**** Input

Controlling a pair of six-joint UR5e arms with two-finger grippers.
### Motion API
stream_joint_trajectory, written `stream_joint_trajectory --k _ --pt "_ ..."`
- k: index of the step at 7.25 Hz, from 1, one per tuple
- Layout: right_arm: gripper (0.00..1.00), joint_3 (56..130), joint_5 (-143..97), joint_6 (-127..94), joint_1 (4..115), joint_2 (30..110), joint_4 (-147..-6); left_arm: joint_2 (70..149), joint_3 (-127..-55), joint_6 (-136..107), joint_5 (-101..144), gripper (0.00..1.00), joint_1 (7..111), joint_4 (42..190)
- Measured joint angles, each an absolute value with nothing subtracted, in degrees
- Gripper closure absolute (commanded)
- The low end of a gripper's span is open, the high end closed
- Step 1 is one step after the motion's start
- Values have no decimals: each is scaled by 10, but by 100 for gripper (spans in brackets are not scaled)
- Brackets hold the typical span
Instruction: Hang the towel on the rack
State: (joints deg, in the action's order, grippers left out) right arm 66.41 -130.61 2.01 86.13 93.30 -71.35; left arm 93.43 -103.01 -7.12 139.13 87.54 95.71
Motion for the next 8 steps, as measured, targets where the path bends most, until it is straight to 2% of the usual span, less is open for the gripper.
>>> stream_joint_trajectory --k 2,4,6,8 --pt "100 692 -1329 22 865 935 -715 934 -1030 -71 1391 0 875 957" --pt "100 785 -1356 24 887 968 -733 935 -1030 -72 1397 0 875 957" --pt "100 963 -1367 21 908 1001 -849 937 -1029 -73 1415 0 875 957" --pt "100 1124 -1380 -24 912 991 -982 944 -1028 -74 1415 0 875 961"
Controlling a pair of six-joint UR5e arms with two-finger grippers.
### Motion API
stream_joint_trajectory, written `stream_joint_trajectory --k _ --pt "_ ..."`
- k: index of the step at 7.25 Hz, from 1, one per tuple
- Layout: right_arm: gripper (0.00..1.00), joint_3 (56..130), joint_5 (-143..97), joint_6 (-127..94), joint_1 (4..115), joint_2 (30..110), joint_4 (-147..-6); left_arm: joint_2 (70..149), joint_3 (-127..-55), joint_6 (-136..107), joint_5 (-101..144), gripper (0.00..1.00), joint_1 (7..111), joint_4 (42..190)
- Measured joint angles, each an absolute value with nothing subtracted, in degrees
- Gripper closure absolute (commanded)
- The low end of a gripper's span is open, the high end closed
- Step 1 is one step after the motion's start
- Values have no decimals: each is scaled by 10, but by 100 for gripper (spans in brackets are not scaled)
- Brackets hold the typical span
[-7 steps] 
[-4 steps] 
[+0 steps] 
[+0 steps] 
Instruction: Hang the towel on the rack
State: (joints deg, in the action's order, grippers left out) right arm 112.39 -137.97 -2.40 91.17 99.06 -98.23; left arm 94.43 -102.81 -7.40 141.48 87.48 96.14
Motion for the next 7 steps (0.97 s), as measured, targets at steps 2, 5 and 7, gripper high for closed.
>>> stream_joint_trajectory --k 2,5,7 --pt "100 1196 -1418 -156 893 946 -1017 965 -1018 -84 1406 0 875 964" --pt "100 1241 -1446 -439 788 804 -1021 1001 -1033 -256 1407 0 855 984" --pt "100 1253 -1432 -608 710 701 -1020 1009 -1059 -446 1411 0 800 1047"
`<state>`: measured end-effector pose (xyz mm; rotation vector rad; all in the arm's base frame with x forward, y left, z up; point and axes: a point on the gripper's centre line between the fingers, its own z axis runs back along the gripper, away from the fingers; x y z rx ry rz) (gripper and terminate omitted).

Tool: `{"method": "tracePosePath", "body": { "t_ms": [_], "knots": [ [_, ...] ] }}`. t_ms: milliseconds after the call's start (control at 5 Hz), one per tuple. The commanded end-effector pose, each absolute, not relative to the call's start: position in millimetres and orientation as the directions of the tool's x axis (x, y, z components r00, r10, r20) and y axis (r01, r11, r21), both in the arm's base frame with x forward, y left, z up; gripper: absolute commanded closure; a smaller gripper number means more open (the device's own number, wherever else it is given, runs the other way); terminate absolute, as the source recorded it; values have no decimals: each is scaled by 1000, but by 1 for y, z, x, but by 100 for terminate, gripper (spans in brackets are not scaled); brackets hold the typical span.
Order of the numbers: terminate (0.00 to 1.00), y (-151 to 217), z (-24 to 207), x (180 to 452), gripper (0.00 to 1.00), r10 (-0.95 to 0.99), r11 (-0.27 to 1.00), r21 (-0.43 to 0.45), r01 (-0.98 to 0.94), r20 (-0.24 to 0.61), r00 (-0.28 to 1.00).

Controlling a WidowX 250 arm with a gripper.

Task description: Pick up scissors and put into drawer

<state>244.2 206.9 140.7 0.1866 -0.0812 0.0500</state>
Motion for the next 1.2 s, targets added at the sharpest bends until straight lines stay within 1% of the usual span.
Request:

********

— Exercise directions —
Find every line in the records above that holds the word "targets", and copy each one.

— Answer space —
Motion for the next 8 steps, as measured, targets where the path bends most, until it is straight to 2% of the usual span, less is open for the gripper.
Motion for the next 7 steps (0.97 s), as measured, targets at steps 2, 5 and 7, gripper high for closed.
Motion for the next 1.2 s, targets added at the sharpest bends until straight lines stay within 1% of the usual span.

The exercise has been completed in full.